Exercise
Set down again exactly the lines of the listing below that fall between the line holding "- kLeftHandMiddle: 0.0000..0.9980" and the line holding "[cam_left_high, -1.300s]", inclusive.

Supplied records

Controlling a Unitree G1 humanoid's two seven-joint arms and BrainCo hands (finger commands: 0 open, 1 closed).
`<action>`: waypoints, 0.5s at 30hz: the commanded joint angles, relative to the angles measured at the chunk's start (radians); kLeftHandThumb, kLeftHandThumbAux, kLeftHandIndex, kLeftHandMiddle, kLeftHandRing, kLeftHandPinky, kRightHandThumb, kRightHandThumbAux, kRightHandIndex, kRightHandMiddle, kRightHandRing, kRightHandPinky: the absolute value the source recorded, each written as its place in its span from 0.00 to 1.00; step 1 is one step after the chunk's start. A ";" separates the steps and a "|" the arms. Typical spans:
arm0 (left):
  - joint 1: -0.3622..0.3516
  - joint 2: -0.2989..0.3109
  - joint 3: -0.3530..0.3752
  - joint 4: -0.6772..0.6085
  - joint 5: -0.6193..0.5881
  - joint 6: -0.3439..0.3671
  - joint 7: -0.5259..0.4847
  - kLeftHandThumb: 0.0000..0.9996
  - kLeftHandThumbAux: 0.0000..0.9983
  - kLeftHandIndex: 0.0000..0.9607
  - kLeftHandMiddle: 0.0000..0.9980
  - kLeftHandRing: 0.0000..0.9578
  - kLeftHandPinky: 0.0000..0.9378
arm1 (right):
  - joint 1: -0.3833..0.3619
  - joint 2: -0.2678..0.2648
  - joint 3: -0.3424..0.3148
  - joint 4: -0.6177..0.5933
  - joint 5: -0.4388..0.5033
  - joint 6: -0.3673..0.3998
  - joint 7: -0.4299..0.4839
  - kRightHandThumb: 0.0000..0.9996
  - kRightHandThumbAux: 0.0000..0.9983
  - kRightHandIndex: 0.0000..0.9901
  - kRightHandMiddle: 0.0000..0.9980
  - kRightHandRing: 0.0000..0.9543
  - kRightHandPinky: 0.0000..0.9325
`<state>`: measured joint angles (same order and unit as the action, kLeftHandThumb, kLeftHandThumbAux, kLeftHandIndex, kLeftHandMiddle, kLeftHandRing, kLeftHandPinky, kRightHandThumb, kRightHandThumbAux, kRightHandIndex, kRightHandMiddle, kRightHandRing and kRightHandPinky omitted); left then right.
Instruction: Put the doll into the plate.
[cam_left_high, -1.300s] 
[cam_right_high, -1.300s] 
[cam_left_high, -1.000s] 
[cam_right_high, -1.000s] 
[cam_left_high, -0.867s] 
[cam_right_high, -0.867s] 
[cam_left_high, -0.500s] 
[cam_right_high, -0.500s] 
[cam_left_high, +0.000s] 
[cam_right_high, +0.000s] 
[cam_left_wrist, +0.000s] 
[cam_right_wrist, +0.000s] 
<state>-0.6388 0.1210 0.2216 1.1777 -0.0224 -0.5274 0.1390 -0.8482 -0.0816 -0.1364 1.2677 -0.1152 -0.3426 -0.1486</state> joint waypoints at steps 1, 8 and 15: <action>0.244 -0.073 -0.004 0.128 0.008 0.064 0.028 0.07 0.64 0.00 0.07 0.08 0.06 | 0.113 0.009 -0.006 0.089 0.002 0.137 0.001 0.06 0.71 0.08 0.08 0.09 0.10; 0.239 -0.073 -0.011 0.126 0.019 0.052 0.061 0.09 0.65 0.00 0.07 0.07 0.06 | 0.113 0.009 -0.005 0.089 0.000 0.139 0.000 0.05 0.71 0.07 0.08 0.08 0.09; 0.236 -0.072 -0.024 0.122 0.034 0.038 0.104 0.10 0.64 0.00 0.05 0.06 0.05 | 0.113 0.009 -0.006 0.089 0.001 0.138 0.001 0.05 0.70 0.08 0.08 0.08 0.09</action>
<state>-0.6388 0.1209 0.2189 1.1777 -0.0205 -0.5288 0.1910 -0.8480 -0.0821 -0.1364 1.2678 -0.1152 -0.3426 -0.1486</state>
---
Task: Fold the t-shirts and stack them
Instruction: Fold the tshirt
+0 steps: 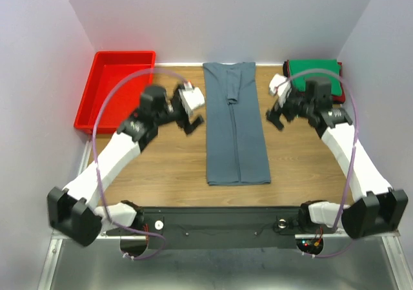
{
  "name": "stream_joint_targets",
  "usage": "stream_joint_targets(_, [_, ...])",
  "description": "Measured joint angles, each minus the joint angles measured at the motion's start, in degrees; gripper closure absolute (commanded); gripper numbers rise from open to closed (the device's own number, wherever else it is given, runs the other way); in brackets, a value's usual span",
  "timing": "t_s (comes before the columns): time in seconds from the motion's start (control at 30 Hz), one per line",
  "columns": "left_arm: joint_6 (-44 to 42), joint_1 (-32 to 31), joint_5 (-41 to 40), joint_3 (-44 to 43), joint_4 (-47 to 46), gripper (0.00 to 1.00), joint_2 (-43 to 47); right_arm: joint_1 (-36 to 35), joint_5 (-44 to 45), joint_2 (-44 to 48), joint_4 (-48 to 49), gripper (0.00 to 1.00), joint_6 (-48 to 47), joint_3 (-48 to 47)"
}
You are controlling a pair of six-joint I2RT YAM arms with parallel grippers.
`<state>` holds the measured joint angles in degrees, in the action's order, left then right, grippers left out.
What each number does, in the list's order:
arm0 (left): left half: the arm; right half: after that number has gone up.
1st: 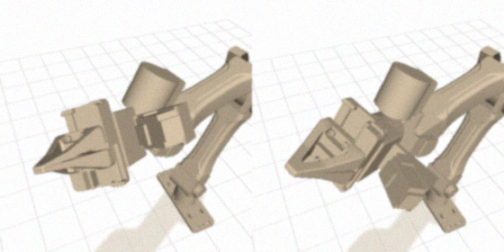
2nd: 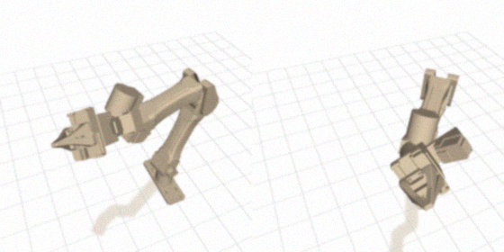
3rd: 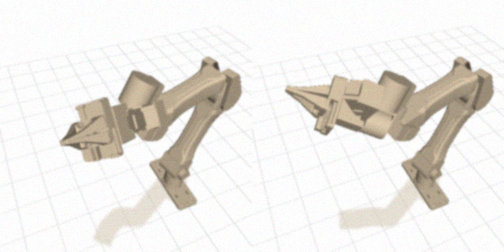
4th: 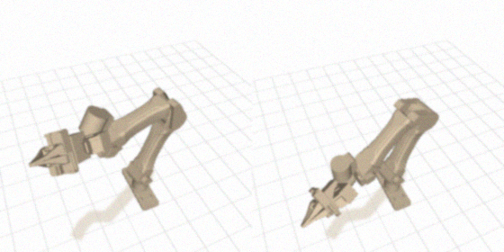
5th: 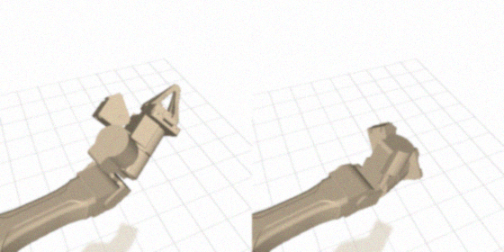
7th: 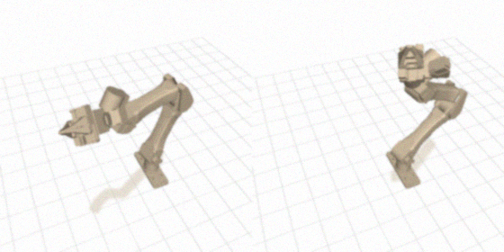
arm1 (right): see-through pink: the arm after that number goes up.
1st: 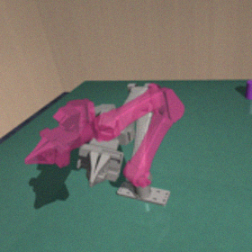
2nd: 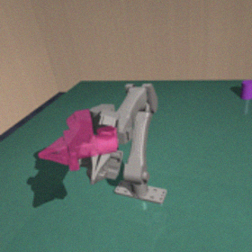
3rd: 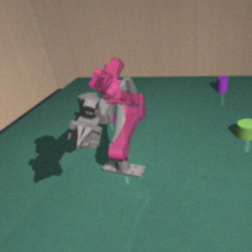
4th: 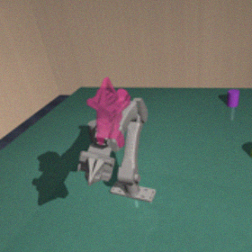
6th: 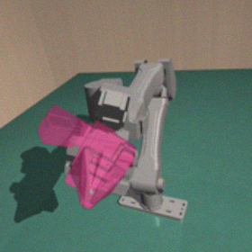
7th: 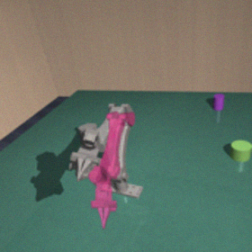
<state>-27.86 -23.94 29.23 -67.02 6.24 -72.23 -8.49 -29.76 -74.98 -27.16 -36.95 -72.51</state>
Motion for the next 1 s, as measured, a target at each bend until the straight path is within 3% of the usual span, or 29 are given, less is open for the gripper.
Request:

Written solution
  - kLeftHandMiddle: 0.0000..0.9980
  - kLeftHandRing: 0.0000..0.9578
  - kLeftHandPinky: 0.0000..0.9378
arm1 (right):
  - joint 1: -0.3833..0.3619
  - joint 2: -0.2678..0.2648
  - joint 3: -0.3424..0.3148
  - joint 4: -0.6177..0.5933
  - joint 5: -0.4388..0.5033
  - joint 6: -0.3673..0.3998
  - joint 7: -0.4299..0.4839
  - kRightHandThumb: 0.0000..0.9996
  - kRightHandThumbAux: 0.0000..0.9983
  - kRightHandIndex: 0.0000..0.9901
  - kRightHandMiddle: 0.0000..0.9980
  - kRightHandRing: 0.0000..0.9543
  - kRightHandPinky: 0.0000..0.9325
`<state>`: measured joint angles (same order and unit as the action, kLeftHandThumb, kLeftHandThumbAux, kLeftHandIndex, kLeftHandMiddle, kLeftHandRing, kLeftHandPinky, kRightHandThumb, kRightHandThumbAux, kRightHandIndex, kRightHandMiddle, kRightHandRing and kRightHandPinky omitted); left then right.
Instruction: Put the doll into the plate.
[cam_left_high, -1.300s] 

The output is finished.